And I lay me down to sleep, ending the waking, ending the constant stream of hate and hollowing out my body. I look at the sky, my eyes barely conceiving the world in which I am forced to slave away in. Forced to live in, forced to die in, forced to be in. It's a fate I can see clearly, though my eyes are dull and fading. It's the one truth in a mesh of lies and maimed spirits.
Spirits. I don't really have much of it, I never did. I could see the path I had to walk, see the mangled bodies I had to step over. I could hear the silence, smell the death and live the lie. I could live a dead life, a cold life, a cruel life. I could live it, unlike anyone else. And I could die it.
Death, like so many things often taken for granted in the past became a rare luxury, something only the true humans could afford. Long, empty lives full of carnage for a sweet abyss of empty nothing. I always wanted to be nothing, I wanted my life to be worth the wind, not caught in the unforgiving snare of life. I wanted it, I really did.
Wanting something was rare for me, it was something the blind and deaf to reality were always asking for. And I was ten feet under everyone else, buried alive in a mass grave of humble bodies. And alive, though I was, I had never lived.
All around me were people made of plastic, people with their own superficial dreams.
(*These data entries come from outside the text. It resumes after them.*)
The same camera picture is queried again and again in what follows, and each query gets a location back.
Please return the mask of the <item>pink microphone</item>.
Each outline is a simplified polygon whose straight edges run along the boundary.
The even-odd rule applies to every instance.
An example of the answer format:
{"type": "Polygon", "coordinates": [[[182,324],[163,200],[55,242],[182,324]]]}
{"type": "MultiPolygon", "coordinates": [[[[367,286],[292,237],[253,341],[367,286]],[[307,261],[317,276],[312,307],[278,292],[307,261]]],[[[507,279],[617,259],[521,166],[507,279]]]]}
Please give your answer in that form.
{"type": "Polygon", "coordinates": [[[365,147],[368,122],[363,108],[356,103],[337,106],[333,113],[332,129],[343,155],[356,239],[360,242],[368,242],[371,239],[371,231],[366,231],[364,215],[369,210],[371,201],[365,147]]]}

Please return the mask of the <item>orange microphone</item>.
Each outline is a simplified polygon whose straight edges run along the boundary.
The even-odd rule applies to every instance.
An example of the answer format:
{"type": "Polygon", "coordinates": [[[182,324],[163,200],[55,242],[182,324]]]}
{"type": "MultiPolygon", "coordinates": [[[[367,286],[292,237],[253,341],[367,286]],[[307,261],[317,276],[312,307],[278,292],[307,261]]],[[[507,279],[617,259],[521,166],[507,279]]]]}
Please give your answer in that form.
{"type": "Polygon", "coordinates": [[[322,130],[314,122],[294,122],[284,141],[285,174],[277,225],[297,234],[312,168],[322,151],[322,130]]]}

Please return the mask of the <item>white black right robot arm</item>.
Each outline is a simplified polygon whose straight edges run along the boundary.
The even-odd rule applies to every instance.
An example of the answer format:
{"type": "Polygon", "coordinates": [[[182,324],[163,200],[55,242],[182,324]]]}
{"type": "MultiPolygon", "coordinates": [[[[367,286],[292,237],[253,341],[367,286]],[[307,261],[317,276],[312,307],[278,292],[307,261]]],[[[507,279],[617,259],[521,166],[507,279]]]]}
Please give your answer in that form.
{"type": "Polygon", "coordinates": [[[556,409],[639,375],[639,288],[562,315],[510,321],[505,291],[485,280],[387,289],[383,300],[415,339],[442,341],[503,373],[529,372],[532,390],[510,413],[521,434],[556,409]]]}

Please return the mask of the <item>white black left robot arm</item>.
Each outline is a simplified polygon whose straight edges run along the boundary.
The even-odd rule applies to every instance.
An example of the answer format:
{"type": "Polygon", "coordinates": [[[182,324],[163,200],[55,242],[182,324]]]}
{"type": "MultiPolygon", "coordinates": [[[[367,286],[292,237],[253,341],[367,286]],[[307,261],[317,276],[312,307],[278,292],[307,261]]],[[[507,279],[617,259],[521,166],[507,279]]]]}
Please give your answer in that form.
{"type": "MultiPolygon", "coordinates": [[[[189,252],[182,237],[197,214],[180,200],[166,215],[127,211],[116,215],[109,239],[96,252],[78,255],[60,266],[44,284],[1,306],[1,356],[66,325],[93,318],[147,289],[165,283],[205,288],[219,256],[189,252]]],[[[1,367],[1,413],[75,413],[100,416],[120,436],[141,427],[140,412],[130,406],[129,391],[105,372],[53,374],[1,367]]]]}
They wanted friends, they wanted to be powerful, they wanted to destroy. But… did any of that really even matter? In the end, you're left empty inside, a skeleton with no flesh and no mind to justify the way it lived.
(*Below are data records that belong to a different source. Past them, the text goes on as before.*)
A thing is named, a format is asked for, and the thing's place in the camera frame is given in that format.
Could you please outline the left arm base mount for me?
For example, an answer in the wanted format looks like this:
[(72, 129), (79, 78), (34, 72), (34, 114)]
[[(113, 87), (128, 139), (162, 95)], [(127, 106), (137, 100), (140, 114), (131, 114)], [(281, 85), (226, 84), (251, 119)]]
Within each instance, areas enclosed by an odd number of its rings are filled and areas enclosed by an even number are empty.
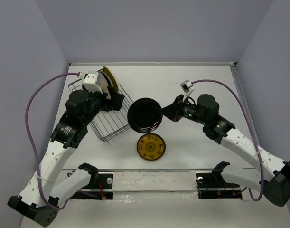
[(112, 200), (113, 199), (113, 173), (99, 173), (96, 182), (78, 190), (71, 200)]

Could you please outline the woven bamboo pattern plate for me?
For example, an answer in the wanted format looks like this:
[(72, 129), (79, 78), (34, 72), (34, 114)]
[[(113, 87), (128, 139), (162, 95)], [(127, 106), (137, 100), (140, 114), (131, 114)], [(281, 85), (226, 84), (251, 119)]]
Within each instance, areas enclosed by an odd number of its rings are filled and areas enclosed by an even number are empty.
[(115, 91), (118, 93), (120, 84), (119, 84), (117, 78), (115, 77), (115, 75), (113, 74), (113, 72), (106, 66), (103, 67), (102, 72), (104, 72), (107, 75), (107, 77), (111, 81)]

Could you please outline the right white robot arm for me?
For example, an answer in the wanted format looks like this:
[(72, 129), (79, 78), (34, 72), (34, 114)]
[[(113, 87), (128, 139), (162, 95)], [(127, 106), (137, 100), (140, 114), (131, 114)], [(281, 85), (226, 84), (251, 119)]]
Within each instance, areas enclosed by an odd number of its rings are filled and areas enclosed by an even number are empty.
[(219, 103), (212, 95), (200, 95), (197, 104), (190, 104), (179, 95), (175, 101), (162, 108), (162, 114), (178, 122), (182, 117), (203, 125), (204, 134), (217, 144), (231, 150), (253, 166), (255, 172), (238, 173), (229, 163), (221, 162), (213, 170), (212, 183), (244, 185), (263, 191), (272, 204), (283, 207), (290, 200), (290, 160), (272, 155), (243, 135), (235, 125), (219, 114)]

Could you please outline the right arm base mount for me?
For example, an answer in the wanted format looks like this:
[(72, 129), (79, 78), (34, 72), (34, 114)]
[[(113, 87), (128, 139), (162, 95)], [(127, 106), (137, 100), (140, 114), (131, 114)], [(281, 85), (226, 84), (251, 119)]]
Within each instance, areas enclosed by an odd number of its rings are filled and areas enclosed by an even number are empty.
[(198, 173), (195, 187), (198, 198), (204, 199), (242, 199), (241, 187), (237, 184), (217, 182), (212, 173)]

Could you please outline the cream plate with black brushmark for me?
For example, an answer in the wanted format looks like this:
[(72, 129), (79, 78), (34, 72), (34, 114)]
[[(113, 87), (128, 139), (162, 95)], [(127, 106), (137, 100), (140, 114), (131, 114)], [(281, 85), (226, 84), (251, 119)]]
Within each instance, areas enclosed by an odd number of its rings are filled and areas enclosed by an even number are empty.
[(108, 90), (108, 86), (112, 86), (111, 80), (103, 71), (99, 71), (98, 76), (100, 77), (100, 87), (102, 89), (102, 92), (104, 94), (107, 94), (107, 99), (111, 100), (111, 95)]

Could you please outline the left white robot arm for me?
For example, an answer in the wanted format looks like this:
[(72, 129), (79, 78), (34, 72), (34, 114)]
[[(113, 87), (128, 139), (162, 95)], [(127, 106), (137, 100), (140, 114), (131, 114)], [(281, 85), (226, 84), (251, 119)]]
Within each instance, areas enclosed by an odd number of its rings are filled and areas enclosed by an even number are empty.
[(46, 154), (41, 161), (36, 161), (36, 172), (19, 195), (10, 197), (8, 206), (46, 228), (76, 192), (85, 186), (94, 187), (99, 182), (99, 173), (88, 163), (81, 164), (62, 183), (55, 185), (55, 182), (68, 158), (88, 133), (89, 123), (100, 111), (119, 111), (123, 100), (124, 95), (116, 91), (109, 95), (73, 91), (66, 101), (65, 113), (51, 134)]

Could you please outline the black round plate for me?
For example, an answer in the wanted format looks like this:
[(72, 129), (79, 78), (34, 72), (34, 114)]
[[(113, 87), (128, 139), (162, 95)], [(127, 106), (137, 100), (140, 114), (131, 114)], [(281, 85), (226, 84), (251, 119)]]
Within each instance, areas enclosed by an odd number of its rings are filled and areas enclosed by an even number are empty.
[(151, 98), (136, 100), (128, 109), (127, 119), (129, 126), (138, 133), (151, 133), (162, 122), (160, 104)]
It doesn't matter what we do when we're alive, because we're not really alive. We never live, we never see, we never hear. Dust in the wind. We're the living dead of the world, us humans. We're abominations, truly despicable and unfairly developed above other species. It's a lie, it's all a lie.
You say we're human and we are. But are we really? We can be so many things, and we all end up as nothing in the end, but are we really what we so proudly call ourselves?
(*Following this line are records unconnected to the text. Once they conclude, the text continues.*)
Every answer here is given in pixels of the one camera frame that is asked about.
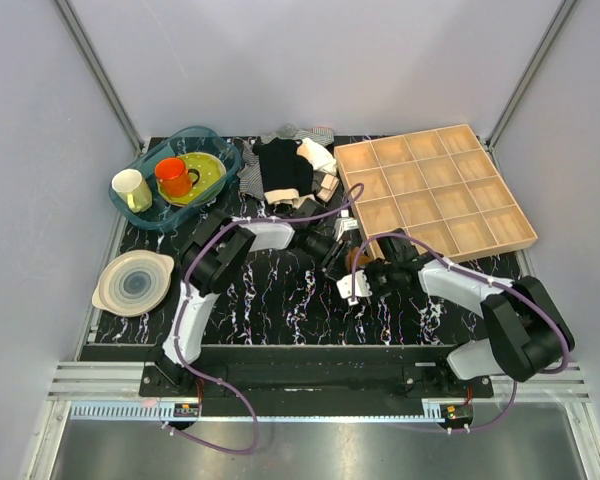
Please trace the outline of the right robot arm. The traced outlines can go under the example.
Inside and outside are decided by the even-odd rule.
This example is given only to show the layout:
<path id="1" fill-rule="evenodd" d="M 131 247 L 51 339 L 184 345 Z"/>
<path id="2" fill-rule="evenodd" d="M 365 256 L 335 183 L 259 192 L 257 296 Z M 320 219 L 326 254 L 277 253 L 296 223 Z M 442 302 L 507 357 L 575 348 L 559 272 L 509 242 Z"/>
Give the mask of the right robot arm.
<path id="1" fill-rule="evenodd" d="M 484 321 L 487 337 L 456 346 L 434 371 L 434 384 L 456 396 L 476 377 L 506 375 L 525 382 L 537 374 L 565 371 L 575 339 L 537 278 L 504 279 L 470 270 L 401 229 L 375 234 L 351 260 L 351 293 L 386 296 L 420 288 Z"/>

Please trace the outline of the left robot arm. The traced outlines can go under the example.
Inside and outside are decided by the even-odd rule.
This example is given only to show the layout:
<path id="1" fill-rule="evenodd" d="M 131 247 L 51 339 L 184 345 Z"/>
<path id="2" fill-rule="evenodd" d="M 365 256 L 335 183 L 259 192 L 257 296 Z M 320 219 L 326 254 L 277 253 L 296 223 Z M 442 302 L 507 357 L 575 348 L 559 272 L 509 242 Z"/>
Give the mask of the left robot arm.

We can't be all the same, they say, yet we are. Once we are ash who is going to care? Once we're gone there is no reason for anyone to care. We're alone in this world, we're always alone and we die only to go up to heaven.
When I die, I want to be left alone. I want to be able to rot in peace, I want to be left alone for my soul to erode like the despicable thing that it is. I want to be nothing, I don't want to go to Hell and I most certainly don't want to go to heaven. I just want them to let me be, because I'm nothing. I'm insignifigant, aren't we all?
I felt the darkness as it tried to pull me down, and I let it, I let it claim me. It promised I wouldn't be able to go to Heaven. That was one of the biggest reliefs of my time. It drove me to be alone, it drove me to despise the world, it let me see.
Truly see for once. I could picture the eroding deathmasks so easily, I didn't trip as I could see in the dark. I learned to love the dark more than anything, especially life itself. I suppose I sold my soul to the devil, yes you could certainly say that. But maybe… I instead gave my soul to an angel, as I was content knowing what I knew.
Death is so much better than Heaven.
I'll never see my parents again, their bodies claimed by licking flames and the land below us. They were decent humans, but they were humans with little insight only looking for earthly things. They were nothing special, why would they go to Heaven with all the blood on their hands?
The only thing keeping me out of Hell is the contract I made with evil. I knew the price of evil, and really, it was more of a reward. Who would want to rest when you could be out and about, your screams intermingling with others? So sue me, I'm a masochist.